Would you reproduce exactly the lines below from the one holding "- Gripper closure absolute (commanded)" through the one holding "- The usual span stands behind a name", inclusive, and no others?

RECORDS SHOWN START

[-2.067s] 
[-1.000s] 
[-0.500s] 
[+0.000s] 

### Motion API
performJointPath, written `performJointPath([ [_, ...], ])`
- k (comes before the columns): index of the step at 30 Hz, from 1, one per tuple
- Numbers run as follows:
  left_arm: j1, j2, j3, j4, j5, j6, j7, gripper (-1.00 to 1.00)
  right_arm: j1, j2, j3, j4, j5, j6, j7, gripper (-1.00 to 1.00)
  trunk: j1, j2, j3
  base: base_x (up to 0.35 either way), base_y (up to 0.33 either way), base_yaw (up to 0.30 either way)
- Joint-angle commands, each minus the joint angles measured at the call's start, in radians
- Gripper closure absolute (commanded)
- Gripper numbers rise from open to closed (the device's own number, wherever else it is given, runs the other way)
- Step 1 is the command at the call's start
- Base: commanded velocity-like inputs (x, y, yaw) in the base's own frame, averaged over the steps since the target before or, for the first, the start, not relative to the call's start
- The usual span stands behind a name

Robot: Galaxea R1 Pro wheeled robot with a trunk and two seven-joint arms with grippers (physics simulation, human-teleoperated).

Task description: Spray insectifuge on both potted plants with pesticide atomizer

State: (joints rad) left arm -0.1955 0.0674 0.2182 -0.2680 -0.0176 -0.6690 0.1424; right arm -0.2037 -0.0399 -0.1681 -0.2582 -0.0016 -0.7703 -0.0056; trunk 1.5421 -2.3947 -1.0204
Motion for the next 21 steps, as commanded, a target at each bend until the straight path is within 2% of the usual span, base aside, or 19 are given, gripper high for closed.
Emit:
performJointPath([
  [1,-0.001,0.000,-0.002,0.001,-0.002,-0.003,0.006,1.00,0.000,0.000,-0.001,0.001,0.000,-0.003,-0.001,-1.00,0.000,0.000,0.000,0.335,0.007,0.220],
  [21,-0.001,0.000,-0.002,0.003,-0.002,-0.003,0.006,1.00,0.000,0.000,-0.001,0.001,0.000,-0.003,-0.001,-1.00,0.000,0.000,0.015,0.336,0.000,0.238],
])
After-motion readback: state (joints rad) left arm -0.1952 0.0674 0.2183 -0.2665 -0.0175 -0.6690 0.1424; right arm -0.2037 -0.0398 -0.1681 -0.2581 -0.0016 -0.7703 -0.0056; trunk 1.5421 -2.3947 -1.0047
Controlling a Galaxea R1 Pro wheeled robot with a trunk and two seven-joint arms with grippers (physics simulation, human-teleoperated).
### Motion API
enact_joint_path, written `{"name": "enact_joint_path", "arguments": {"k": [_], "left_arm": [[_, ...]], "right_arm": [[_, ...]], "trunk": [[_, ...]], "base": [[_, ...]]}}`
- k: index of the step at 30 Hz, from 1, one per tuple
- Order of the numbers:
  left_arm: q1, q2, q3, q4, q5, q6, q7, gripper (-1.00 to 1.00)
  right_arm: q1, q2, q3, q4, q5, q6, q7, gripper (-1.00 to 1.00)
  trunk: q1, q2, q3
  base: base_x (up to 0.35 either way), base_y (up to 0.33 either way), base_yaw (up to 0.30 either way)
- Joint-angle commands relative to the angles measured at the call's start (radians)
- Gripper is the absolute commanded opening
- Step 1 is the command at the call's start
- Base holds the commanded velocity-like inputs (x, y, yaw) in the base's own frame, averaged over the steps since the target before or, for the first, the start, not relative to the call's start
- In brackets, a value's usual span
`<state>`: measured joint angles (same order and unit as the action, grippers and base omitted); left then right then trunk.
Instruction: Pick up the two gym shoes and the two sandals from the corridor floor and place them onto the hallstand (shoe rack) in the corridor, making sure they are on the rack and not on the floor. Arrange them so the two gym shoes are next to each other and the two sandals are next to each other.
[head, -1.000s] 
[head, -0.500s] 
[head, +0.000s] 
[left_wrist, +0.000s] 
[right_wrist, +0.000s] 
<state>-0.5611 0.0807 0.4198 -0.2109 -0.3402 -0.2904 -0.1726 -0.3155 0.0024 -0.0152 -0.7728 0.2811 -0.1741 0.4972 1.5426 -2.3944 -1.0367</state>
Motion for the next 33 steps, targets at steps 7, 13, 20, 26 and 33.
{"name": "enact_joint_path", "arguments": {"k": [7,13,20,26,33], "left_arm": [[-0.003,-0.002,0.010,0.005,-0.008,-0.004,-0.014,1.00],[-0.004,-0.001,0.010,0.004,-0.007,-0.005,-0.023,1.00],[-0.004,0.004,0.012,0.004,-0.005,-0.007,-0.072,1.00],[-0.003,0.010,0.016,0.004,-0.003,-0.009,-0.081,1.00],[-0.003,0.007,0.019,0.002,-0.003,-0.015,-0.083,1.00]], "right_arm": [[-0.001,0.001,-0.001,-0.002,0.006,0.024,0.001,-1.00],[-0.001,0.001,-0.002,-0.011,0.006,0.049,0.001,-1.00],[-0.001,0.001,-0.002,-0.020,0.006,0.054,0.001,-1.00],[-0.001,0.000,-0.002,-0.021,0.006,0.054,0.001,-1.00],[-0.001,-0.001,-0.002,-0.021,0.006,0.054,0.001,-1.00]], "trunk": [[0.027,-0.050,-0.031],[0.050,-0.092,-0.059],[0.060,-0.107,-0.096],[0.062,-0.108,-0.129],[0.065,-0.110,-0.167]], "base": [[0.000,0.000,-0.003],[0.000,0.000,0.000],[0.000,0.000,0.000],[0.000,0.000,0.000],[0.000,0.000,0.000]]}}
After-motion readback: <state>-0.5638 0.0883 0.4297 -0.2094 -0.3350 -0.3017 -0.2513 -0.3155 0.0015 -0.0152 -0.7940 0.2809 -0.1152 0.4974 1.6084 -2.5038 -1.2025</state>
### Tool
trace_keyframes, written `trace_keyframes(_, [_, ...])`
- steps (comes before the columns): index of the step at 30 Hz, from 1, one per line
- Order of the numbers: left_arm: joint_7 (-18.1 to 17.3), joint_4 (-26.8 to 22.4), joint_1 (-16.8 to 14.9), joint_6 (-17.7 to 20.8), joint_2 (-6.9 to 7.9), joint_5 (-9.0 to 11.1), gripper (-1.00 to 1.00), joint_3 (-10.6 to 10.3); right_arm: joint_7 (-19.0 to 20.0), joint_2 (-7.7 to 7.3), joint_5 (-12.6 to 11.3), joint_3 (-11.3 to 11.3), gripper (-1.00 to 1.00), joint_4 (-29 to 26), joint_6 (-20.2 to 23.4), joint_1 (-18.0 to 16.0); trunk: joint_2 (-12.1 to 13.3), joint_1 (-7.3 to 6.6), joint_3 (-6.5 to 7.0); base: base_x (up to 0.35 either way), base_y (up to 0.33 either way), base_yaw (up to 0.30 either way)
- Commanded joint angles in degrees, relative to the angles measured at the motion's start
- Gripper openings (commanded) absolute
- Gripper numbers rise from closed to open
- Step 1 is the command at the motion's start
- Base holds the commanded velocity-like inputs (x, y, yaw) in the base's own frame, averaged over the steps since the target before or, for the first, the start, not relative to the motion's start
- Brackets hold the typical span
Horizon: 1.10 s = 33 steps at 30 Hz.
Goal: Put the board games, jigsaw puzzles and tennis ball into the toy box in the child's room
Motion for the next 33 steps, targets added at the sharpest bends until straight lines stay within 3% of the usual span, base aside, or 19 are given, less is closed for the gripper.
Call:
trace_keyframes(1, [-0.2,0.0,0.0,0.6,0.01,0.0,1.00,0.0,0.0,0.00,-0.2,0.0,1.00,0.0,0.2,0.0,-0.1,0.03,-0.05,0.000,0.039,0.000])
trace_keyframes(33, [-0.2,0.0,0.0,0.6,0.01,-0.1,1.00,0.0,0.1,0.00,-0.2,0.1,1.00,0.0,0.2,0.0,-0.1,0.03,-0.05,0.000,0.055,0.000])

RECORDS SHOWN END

### ANSWER TO THIS EXERCISE
- Gripper closure absolute (commanded)
- Gripper numbers rise from open to closed (the device's own number, wherever else it is given, runs the other way)
- Step 1 is the command at the call's start
- Base: commanded velocity-like inputs (x, y, yaw) in the base's own frame, averaged over the steps since the target before or, for the first, the start, not relative to the call's start
- The usual span stands behind a name

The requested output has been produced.